*Work instructions:*
Go through the data and copy every line in which "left" appears.
----
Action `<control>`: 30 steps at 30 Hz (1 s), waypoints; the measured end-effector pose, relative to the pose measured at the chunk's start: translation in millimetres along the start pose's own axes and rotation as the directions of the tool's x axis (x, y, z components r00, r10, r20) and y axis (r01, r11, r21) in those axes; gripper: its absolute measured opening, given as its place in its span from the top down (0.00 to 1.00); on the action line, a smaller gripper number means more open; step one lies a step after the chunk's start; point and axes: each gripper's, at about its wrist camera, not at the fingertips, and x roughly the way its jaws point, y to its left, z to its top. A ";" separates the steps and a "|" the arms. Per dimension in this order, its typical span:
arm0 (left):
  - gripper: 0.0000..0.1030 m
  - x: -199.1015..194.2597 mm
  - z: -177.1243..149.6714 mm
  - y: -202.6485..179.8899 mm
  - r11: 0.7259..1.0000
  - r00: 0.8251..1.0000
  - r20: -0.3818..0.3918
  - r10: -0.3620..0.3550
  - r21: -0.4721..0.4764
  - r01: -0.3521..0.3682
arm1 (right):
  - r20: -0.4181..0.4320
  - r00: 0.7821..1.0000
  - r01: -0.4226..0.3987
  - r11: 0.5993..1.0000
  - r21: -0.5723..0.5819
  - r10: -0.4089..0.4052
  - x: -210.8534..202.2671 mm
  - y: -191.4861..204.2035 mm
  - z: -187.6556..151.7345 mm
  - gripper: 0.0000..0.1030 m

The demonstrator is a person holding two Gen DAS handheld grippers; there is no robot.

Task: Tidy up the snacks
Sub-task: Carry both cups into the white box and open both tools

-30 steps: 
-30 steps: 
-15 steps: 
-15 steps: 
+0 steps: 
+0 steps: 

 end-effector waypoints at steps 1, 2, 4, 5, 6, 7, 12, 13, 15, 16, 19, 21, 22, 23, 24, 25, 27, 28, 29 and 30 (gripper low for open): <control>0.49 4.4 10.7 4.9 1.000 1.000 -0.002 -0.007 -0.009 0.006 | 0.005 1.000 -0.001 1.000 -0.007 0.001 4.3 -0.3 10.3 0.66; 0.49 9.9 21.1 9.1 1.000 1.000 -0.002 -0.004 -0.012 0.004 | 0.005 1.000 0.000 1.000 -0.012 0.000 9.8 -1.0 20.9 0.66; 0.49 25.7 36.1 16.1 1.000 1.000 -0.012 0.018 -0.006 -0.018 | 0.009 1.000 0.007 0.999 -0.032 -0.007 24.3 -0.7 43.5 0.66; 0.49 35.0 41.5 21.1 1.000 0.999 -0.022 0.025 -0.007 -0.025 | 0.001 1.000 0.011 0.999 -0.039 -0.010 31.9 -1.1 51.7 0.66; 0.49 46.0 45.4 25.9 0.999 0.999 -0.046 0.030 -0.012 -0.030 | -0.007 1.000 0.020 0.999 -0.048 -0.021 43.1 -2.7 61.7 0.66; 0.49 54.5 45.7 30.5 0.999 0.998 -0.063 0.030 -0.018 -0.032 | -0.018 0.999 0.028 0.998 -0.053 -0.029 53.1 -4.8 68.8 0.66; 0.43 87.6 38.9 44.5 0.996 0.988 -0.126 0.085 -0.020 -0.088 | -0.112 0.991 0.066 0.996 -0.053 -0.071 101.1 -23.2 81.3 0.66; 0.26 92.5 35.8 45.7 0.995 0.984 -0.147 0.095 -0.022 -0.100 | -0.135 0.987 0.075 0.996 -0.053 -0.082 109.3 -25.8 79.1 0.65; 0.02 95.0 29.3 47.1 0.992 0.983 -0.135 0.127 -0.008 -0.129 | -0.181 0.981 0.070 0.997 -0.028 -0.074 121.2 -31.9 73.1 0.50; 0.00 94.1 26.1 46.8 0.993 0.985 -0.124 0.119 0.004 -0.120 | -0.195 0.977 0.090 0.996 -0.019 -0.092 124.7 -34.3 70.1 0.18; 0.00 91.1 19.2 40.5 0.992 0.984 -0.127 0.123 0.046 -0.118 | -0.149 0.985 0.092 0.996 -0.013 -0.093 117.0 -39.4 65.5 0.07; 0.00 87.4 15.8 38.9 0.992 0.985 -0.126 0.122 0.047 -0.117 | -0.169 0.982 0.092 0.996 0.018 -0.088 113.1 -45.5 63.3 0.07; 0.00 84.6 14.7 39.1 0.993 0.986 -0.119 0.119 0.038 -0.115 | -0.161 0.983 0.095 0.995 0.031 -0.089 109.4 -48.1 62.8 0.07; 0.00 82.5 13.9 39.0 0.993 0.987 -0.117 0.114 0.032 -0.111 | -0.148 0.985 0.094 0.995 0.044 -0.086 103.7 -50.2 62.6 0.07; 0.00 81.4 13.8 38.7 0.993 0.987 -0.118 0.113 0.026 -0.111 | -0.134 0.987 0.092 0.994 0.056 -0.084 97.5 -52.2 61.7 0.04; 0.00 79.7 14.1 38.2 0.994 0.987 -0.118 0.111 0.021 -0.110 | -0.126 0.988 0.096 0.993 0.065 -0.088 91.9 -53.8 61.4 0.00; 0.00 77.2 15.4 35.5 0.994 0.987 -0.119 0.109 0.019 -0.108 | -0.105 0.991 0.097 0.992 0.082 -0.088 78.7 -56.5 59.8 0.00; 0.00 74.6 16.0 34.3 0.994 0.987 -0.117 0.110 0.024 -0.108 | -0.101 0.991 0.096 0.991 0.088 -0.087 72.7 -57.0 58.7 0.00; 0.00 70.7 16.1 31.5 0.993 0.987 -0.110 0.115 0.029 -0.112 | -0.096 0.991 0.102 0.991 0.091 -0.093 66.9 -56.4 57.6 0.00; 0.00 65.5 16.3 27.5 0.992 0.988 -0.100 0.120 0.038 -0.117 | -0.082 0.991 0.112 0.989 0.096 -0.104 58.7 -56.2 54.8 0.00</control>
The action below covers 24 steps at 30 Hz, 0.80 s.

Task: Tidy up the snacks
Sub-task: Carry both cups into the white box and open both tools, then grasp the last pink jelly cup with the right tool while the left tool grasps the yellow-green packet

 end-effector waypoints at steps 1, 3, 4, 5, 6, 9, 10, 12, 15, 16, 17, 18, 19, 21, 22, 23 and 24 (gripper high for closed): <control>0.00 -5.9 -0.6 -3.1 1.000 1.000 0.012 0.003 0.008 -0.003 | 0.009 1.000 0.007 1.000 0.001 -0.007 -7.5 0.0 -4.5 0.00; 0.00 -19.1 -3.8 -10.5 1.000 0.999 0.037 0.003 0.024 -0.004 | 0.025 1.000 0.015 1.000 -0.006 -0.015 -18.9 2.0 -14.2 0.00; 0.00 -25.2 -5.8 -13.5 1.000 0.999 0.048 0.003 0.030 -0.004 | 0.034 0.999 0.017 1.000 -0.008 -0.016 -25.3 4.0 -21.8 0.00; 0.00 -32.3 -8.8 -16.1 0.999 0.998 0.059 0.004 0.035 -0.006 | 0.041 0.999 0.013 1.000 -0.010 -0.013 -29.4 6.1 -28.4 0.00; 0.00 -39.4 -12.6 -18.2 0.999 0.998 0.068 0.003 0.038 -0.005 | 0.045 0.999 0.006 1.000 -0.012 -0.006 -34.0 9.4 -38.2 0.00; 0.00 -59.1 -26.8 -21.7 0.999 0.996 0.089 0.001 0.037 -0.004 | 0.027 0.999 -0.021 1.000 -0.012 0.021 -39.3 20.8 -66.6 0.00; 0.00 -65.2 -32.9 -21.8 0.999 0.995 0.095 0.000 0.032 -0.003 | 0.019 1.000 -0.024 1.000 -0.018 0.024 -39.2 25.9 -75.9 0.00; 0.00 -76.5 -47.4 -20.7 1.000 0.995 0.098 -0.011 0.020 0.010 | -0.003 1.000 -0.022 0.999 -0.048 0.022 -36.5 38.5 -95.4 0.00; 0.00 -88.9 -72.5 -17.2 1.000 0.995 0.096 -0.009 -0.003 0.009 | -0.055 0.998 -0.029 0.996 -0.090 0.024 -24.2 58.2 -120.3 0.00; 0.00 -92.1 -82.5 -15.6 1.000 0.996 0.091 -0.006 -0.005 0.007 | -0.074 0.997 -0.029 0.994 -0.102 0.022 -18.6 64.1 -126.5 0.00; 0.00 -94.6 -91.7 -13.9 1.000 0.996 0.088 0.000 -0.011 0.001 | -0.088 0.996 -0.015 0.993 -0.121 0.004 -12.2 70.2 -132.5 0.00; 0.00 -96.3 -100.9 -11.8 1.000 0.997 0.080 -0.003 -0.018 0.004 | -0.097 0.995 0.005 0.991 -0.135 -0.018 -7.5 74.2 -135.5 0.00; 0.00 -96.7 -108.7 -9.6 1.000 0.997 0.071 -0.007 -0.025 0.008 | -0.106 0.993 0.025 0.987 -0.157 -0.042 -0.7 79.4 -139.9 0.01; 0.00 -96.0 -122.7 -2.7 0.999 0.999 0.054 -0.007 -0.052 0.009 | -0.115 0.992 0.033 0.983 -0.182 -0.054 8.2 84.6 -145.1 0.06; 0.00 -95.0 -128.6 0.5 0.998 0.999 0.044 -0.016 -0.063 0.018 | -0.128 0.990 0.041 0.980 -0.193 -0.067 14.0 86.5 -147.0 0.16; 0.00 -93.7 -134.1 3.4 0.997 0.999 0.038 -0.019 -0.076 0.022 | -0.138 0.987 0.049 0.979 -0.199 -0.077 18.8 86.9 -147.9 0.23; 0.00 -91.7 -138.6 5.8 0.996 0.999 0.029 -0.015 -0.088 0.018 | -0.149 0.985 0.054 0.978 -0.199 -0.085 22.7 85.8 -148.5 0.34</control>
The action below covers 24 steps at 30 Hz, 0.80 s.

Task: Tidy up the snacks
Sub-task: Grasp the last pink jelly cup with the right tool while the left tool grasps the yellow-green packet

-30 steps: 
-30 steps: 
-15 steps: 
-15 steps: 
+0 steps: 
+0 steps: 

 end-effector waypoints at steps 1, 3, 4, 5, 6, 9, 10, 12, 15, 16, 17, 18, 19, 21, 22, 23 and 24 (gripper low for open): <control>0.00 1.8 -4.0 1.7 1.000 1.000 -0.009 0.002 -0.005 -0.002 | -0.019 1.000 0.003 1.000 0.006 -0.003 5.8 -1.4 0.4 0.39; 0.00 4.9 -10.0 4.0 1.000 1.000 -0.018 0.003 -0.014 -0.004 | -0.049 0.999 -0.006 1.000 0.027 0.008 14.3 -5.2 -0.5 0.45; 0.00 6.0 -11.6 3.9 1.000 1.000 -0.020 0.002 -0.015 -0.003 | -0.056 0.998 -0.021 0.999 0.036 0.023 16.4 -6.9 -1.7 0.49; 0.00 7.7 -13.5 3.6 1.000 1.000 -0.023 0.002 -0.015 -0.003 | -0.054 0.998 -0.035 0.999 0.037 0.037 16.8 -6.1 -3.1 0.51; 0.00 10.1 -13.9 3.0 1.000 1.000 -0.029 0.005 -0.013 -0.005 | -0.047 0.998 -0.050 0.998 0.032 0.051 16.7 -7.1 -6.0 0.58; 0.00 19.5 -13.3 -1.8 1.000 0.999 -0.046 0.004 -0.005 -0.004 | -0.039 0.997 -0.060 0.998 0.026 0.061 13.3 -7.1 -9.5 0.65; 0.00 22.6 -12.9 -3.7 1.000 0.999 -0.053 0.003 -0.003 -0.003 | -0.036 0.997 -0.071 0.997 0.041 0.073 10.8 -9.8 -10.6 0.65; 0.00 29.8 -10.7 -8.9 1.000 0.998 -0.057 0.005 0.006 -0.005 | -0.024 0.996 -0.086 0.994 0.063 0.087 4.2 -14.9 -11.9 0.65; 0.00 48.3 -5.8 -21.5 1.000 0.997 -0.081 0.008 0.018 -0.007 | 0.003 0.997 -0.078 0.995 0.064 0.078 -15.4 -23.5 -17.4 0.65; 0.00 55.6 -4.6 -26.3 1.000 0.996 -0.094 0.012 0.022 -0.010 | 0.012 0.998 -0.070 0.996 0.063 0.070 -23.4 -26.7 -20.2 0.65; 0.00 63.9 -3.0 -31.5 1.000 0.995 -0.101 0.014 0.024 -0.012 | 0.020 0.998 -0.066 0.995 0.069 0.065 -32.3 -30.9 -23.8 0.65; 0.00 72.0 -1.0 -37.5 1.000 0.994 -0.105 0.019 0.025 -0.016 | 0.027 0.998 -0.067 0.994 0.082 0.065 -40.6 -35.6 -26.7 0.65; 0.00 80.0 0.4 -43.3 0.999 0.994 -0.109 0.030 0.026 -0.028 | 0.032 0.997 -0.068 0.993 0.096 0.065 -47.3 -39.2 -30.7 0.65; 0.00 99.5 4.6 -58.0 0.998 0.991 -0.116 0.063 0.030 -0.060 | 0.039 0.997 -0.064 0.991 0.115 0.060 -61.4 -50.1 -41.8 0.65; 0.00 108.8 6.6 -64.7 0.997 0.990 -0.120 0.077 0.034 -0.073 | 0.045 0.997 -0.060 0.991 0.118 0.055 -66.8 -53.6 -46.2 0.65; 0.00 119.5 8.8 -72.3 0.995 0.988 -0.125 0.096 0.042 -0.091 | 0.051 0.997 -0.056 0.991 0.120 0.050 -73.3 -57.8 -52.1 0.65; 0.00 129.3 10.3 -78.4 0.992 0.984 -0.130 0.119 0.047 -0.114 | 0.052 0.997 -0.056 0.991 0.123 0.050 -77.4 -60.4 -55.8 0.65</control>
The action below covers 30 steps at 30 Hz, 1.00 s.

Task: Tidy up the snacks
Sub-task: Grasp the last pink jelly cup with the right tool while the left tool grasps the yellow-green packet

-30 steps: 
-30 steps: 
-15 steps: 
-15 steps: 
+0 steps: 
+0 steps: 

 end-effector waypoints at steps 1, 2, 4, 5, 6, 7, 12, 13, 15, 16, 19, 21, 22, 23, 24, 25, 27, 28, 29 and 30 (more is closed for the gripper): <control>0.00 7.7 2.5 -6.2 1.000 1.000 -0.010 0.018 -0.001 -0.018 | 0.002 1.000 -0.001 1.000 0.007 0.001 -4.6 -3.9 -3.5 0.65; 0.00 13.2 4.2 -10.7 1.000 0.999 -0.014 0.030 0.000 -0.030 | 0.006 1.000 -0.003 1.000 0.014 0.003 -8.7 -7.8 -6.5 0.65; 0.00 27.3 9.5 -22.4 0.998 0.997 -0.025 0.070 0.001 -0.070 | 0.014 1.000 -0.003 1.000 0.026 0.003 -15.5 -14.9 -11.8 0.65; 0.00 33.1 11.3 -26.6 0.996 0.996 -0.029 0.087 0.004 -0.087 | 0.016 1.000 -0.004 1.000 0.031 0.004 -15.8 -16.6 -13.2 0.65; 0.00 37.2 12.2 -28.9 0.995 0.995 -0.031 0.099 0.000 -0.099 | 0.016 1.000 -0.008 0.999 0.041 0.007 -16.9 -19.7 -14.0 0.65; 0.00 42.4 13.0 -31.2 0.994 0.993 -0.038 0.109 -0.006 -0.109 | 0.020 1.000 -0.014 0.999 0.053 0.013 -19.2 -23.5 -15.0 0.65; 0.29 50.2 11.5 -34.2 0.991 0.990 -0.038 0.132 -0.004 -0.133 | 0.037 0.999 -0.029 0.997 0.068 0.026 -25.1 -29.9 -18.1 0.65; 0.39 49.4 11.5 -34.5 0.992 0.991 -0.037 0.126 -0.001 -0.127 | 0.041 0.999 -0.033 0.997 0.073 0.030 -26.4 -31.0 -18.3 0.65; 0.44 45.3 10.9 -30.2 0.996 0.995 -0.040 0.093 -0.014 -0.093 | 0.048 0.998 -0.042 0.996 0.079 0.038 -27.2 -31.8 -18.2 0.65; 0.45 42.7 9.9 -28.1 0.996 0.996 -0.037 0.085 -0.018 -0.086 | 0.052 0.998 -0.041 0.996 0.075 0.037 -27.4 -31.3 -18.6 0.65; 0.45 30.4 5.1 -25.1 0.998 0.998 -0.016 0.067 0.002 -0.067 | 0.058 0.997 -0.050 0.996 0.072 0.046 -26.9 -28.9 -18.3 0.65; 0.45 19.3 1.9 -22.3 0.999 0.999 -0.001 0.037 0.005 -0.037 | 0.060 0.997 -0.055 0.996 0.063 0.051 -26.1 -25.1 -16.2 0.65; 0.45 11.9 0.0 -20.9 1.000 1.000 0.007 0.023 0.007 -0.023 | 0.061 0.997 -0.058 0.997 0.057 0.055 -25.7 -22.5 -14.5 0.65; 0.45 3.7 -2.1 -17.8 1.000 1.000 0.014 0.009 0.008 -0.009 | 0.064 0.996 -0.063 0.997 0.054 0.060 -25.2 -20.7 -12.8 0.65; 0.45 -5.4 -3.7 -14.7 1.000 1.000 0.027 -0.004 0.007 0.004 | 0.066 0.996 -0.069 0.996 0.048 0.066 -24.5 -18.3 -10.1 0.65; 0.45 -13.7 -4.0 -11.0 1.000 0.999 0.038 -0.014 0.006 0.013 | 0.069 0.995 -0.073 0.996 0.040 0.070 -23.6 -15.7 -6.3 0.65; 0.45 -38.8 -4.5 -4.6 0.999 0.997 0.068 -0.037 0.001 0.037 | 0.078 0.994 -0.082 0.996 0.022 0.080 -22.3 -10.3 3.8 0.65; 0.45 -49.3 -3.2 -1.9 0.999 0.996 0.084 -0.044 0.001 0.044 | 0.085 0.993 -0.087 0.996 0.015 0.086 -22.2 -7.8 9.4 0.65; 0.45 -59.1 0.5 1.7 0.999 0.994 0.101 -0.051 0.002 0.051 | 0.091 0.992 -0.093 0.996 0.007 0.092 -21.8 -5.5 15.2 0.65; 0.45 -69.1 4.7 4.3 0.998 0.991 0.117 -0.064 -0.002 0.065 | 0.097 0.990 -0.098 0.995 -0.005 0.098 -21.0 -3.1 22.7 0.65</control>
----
*Answer space:*
Action `<control>`: 30 steps at 30 Hz (1 s), waypoints; the measured end-effector pose, relative to the pose measured at the chunk's start: translation in millimetres along the start pose's own axes and rotation as the directions of the tool's x axis (x, y, z components r00, r10, r20) and y axis (r01, r11, r21) in those axes; gripper: its absolute measured opening, given as its place in its span from the top down (0.00 to 1.00); on the action line, a smaller gripper number means more open; step one lies a step after the chunk's start; point and axes: each gripper's, at about its wrist camera, not at the fingertips, and x roughly the way its jaws point, y to its left, z to its top. A ";" separates the steps and a "|" the arms. Per dimension in this order, its typical span:
arm0 (left):
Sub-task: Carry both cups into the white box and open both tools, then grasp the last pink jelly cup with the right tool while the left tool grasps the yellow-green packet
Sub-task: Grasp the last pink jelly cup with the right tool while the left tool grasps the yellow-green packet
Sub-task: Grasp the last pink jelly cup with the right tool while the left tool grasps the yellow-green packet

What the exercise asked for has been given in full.